» **Exercise prompt**
Please restate every entry exactly. Leave out the pictures.

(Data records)
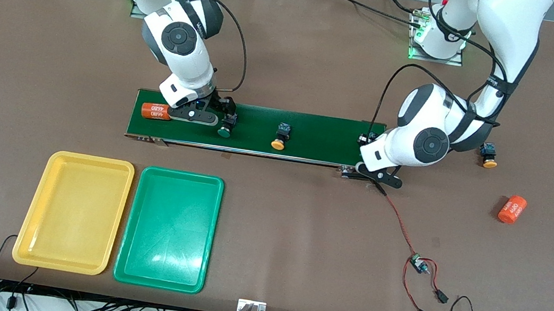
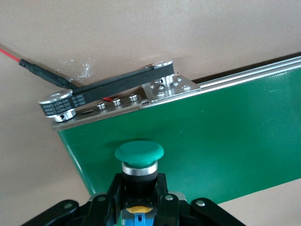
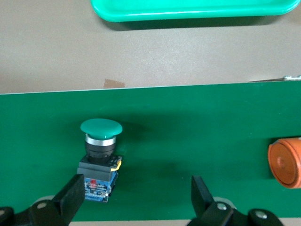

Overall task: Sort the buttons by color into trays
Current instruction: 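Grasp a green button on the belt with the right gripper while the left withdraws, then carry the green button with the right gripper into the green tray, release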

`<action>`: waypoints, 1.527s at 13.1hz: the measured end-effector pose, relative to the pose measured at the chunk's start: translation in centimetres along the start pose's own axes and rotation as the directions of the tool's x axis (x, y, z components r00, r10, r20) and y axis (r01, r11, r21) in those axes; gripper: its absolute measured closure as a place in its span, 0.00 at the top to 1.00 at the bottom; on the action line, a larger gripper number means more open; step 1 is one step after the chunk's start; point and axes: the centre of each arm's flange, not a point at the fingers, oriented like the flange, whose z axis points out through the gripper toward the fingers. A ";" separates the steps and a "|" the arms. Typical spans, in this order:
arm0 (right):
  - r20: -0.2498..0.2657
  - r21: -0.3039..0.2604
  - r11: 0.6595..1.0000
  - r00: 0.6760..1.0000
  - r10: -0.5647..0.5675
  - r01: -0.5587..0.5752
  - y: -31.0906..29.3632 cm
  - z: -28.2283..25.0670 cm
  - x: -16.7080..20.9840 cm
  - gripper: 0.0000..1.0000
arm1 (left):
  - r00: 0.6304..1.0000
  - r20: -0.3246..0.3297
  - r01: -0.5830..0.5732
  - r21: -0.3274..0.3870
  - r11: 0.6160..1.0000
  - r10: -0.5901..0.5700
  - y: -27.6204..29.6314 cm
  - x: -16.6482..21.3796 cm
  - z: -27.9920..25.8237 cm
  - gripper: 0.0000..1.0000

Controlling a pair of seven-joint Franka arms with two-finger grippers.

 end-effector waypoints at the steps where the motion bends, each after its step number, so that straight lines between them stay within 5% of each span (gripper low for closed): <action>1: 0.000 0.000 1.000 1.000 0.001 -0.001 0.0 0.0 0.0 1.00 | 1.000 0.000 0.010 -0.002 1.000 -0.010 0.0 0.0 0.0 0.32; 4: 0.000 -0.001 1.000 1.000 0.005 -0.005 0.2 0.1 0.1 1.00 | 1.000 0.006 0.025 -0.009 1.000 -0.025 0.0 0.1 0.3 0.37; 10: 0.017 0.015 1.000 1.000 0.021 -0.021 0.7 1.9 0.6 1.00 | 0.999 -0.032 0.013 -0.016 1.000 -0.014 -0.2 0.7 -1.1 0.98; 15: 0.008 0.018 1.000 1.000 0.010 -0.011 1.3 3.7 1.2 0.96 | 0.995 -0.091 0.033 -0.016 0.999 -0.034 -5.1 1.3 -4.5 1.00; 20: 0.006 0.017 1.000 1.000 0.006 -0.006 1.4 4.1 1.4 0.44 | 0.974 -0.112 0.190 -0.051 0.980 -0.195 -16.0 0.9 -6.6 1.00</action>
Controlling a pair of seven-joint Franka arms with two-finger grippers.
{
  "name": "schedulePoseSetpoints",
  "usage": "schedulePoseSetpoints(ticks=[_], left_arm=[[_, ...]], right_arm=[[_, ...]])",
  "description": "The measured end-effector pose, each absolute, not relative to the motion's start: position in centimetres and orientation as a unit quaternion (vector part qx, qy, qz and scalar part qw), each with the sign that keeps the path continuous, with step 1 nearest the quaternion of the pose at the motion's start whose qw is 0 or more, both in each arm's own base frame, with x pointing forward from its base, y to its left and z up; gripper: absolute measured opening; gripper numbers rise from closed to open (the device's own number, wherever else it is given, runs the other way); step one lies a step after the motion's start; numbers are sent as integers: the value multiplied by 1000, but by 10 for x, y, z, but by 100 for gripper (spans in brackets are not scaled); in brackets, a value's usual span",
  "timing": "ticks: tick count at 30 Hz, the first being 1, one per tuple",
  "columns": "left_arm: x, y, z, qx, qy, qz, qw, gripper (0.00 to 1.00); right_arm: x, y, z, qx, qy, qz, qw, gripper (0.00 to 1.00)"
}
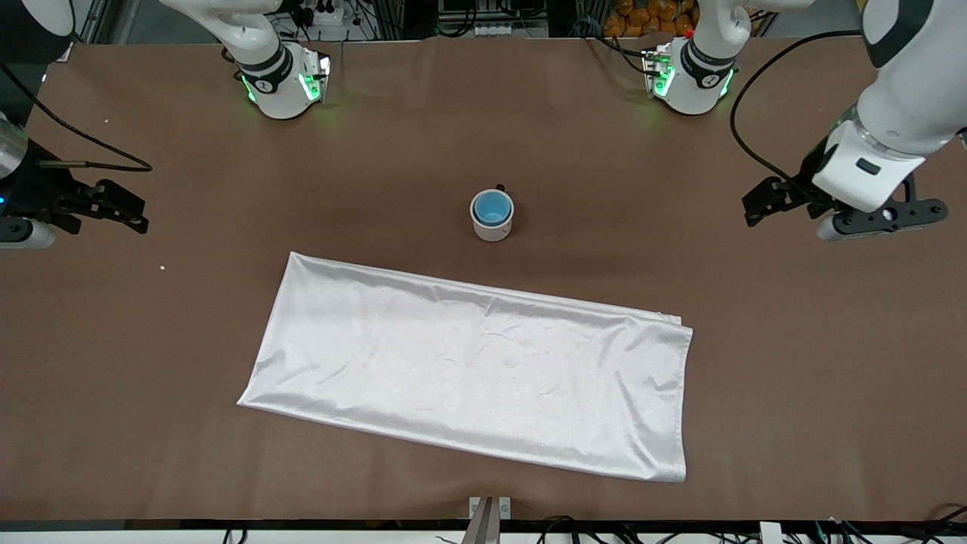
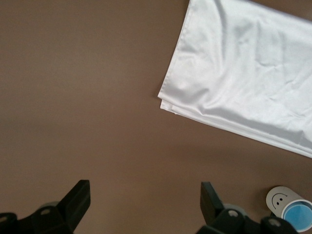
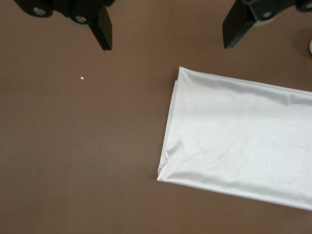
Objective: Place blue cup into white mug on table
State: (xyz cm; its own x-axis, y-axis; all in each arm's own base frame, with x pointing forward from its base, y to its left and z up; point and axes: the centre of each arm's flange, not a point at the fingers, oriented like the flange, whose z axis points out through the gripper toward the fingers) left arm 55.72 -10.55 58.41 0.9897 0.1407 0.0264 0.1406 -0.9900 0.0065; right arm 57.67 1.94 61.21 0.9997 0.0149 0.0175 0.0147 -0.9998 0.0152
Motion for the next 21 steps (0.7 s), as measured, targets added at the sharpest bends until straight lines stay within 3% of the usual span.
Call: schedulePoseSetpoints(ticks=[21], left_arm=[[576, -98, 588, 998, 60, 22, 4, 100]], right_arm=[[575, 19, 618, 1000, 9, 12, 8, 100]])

» **Response to this exercise**
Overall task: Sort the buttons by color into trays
Current instruction: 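Grasp a green button on the belt with the right gripper while the left withdraws, then carry the green button with the right gripper into the green tray, release
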
`<action>`: waypoints, 1.527s at 13.1hz: the measured end-effector pose, relative to the pose measured at the chunk's start: translation in centimetres along the start pose's own axes and rotation as the directions of the tool's x axis (x, y, z components r00, r10, r20) and y axis (r01, r11, r21) in those axes; gripper: its absolute measured closure as a place in its span, 0.00 at the top to 1.00 at the bottom; on the action line, a larger gripper number means more open; step 1 is one step after the chunk's start; point and axes: the centre of each arm's flange, not a point at the fingers, oriented like the flange, whose z axis points out through the gripper toward the fingers. A ";" separates the steps and a "|" the arms. Typical spans, in this order:
arm0 (right):
  - r20: -0.2498..0.2657
  - r21: -0.3039..0.2604
  - r11: 0.6595..1.0000
  - r00: 0.6760..1.0000
  - r10: -0.5647..0.5675
  - r01: -0.5587..0.5752
  - y: -31.0906..29.3632 cm
  - z: -28.2283..25.0670 cm
  - x: -16.7080..20.9840 cm
  - gripper: 0.0000..1.0000
arm1 (left):
  - r00: 0.6304..1.0000
  - r20: -0.3246..0.3297
  - r01: -0.5830..0.5732
  - r21: -0.3274..0.3870
  - r11: 0.6160..1.0000
  - r10: -0.5901..0.5700
  - y: -27.6204..29.6314 cm
  - x: -16.6482..21.3796 cm
  - z: -27.9920..25.8237 cm
  - gripper: 0.0000..1.0000

Controlling a pair of seven-joint Franka arms with two-finger grippers.

 end-effector waypoints at the steps where the motion bends, each after its step number, so that straight lines between them stay within 5% of each span (gripper low for closed): <action>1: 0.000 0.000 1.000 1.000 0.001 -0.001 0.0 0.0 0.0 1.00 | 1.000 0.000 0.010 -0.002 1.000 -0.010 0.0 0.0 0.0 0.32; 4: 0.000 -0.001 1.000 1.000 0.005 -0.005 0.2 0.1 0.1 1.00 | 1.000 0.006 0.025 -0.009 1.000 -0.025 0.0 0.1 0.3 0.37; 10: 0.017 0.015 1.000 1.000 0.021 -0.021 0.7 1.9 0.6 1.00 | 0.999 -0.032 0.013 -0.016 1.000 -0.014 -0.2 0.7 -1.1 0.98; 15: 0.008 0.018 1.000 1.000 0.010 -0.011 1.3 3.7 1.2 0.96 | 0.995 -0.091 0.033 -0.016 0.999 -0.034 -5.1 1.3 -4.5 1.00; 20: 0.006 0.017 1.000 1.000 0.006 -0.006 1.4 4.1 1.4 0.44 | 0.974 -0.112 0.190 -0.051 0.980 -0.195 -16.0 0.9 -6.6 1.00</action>
Controlling a pair of seven-joint Franka arms with two-finger grippers.
{
  "name": "schedulePoseSetpoints",
  "usage": "schedulePoseSetpoints(ticks=[_], left_arm=[[_, ...]], right_arm=[[_, ...]])",
  "description": "The measured end-effector pose, each absolute, not relative to the motion's start: position in centimetres and orientation as a unit quaternion (vector part qx, qy, qz and scalar part qw), each with the sign that keeps the path continuous, with step 1 nearest the quaternion of the pose at the motion's start whose qw is 0 or more, both in each arm's own base frame, with x pointing forward from its base, y to its left and z up; gripper: absolute measured opening; gripper numbers rise from closed to open (the device's own number, wherever else it is given, runs the other way); step one lies a step after the motion's start; numbers are sent as integers: the value multiplied by 1000, but by 10 for x, y, z, but by 100 for gripper (spans in brackets are not scaled); in brackets, a value's usual span",
  "timing": "ticks: tick count at 30 Hz, the first being 1, one per tuple",
  "columns": "left_arm: x, y, z, qx, qy, qz, qw, gripper (0.00 to 1.00); right_arm: x, y, z, qx, qy, qz, qw, gripper (0.00 to 1.00)"
}
Objective: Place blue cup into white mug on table
State: (xyz cm; its own x-axis, y-axis; all in each arm's own base frame, with x pointing forward from its base, y to its left and z up; point and axes: the centre of each arm's flange, not a point at the fingers, oriented like the flange, whose z axis points out through the gripper toward the fingers) left arm 55.72 -10.55 58.41 0.9897 0.1407 0.0264 0.1406 -0.9900 0.0065; right arm 57.67 1.94 61.21 0.9997 0.0149 0.0175 0.0147 -0.9998 0.0152
Motion for the next 21 steps (0.7 s), as measured, targets added at the sharpest bends until straight lines stay within 3% of the usual span.
Call: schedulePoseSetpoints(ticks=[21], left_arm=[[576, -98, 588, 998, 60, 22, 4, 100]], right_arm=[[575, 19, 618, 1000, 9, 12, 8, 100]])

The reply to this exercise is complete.